Um dos pontos que corroboram com essa ideia tomada pelo entusiasmo - e pela confecção desse texto - é também o envolvimento de Neil Druckmann no projeto. O desenvolvedor está inserido neste universo há mais de dez anos se formos contar o período de produção do primeiro TLOU. A visão única do diretor fez com que o game fosse aclamado em diversas instâncias, tornando-se uma peça de extremo valor para a Playstation.
Outro aspecto que também apoia a expectativa de sucesso da série é a produção da HBO, nome essencial no Emmy e conhecida por conduzir produções dramáticas de peso em toda a sua história. A empresa é referência de excelência, com produções como Euphoria, Mare of Easttown, Game of Thrones, Westworld, Barry, His Dark Materials, Succession, entre outros. Por fim, o envolvimento de Craig Mazin, roteirista e produtor da aclamada minissérie Chernobyl, é no mínimo um fator empolgante. Além de escrever o primeiro episódio de The Last of Us, ele está na produção executiva da temporada de estreia.

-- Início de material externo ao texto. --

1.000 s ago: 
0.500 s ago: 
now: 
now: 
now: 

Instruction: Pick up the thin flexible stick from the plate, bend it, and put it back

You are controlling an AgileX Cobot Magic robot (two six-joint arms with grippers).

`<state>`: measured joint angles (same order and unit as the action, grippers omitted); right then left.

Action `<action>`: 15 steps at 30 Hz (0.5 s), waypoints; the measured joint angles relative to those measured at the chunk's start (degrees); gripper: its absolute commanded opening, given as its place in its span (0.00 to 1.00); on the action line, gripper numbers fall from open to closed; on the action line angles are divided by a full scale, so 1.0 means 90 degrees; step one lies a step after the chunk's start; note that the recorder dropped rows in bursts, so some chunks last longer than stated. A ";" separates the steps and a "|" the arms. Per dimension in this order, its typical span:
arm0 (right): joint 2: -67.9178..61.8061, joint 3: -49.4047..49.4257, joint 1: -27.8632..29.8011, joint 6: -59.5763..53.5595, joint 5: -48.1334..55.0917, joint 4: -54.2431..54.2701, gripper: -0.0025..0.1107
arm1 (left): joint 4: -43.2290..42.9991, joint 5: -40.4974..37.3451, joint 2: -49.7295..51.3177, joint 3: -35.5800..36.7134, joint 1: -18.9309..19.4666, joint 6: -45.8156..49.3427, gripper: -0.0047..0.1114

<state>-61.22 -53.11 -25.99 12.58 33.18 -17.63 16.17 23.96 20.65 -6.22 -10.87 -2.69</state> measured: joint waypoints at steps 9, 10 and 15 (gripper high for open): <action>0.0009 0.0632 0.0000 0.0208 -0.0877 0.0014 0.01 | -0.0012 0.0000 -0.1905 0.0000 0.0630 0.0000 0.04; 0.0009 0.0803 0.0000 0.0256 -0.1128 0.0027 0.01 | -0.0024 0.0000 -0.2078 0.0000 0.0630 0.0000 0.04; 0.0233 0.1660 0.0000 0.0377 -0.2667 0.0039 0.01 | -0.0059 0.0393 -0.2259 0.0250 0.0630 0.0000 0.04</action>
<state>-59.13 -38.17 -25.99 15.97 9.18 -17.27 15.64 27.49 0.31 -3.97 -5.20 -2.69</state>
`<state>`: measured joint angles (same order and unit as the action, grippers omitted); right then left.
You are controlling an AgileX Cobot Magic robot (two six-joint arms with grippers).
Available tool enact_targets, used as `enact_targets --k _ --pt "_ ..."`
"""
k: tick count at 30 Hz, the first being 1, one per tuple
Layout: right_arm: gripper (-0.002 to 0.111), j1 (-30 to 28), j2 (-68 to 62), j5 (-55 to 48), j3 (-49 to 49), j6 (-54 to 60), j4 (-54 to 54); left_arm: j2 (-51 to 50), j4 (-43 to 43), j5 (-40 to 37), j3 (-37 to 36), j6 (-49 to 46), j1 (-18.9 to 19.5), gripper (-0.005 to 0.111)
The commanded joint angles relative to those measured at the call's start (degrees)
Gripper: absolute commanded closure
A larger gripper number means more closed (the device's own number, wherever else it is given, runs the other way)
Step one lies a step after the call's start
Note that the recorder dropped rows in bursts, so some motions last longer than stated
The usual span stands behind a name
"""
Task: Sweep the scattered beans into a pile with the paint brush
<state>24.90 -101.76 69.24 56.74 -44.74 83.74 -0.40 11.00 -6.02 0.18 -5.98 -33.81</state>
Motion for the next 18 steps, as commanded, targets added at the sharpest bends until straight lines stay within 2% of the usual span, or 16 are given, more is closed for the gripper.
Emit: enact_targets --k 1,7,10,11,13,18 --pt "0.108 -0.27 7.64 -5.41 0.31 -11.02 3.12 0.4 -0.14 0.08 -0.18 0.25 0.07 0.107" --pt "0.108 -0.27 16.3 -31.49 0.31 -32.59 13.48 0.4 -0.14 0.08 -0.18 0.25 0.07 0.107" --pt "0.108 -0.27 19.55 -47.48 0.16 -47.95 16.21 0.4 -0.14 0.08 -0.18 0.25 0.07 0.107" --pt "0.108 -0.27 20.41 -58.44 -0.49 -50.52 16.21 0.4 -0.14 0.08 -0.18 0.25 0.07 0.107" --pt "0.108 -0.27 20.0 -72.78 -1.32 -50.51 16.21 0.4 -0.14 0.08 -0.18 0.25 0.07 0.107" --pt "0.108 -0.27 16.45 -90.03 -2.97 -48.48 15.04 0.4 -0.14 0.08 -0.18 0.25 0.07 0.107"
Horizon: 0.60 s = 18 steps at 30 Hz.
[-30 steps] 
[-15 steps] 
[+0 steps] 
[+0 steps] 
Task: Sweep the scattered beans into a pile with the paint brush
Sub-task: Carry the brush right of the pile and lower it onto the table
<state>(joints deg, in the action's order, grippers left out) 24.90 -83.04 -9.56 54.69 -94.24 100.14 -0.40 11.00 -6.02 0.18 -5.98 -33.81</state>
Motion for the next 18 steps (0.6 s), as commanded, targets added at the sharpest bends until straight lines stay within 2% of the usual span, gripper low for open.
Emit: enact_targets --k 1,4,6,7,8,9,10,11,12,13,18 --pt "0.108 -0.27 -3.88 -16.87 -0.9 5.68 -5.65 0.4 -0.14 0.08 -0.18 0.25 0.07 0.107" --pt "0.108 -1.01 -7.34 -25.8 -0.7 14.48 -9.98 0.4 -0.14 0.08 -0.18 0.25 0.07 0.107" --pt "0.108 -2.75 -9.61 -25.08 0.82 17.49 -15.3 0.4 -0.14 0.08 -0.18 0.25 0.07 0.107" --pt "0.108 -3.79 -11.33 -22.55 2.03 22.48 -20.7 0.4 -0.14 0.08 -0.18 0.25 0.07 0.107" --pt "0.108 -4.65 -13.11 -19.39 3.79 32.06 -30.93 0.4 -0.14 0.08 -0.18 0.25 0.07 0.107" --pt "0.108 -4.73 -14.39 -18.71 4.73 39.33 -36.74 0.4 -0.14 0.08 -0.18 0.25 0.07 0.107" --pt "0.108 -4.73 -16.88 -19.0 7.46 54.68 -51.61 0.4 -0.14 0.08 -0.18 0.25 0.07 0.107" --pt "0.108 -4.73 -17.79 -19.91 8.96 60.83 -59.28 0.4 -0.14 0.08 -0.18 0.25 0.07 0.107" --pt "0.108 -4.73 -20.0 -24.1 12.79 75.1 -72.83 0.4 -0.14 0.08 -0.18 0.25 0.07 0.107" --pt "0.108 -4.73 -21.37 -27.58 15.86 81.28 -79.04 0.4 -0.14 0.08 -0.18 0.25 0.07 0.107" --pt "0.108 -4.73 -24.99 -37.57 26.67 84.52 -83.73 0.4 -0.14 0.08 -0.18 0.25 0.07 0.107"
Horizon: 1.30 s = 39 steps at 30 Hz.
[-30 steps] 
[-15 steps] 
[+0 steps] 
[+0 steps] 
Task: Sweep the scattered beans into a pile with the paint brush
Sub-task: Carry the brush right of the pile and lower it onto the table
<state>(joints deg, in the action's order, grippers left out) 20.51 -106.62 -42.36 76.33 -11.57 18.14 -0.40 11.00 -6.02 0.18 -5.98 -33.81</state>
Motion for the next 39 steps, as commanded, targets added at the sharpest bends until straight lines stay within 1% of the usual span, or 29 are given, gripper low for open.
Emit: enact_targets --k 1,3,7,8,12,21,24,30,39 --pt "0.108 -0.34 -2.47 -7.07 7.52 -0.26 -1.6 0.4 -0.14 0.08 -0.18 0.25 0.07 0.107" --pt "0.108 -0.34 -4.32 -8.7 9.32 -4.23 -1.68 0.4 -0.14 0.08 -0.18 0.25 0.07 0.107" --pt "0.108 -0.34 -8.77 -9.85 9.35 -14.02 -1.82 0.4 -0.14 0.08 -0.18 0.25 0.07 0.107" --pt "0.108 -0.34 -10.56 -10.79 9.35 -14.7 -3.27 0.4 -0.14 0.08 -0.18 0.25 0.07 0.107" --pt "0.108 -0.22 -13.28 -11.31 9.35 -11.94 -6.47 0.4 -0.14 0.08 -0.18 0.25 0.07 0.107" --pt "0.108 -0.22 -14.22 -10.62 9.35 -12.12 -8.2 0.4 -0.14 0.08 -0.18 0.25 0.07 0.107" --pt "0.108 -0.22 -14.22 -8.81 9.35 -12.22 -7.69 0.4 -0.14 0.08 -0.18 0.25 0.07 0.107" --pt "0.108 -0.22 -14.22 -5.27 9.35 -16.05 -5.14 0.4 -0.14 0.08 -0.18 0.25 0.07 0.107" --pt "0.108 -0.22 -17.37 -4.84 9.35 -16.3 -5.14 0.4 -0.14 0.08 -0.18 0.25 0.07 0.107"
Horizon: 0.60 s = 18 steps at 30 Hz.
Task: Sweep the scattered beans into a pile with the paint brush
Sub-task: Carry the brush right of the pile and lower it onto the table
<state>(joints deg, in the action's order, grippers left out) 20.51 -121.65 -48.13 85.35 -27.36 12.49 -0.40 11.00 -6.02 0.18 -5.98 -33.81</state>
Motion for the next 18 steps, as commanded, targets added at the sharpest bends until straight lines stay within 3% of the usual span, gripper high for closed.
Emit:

Em relação às adaptações de Resident Evil, dificilmente os criadores, diretores e roteiristas dos games tiveram esse mesmo nível de entrosamento com filmes e séries. Há anos, a IP está nas mãos da produtora Constantin Film, que não tem entregado o que os fãs esperam da franquia quando se trata da migração para telinhas ou telonas. Se ainda houver tempo e disposição da audiência, uma troca de produção poderia entregar uma adaptação que seja compatível com as expectativas do público. Isso poderia acontecer em alguns anos, após um breve descanso da franquia da Capcom nestas mídias.
O apreço com que o projeto previsto para 2023 tem sido construído colabora para que a fórmula da vindoura produção seja, talvez, permeada pelo sucesso. É possível, sim, que a série da HBO possa entregar tudo o que os fãs de Resident Evil esperam há anos. The Last of Us pode, enfim, ocupar um espaço aberto há pelo menos duas décadas que nunca foi devidamente contemplado.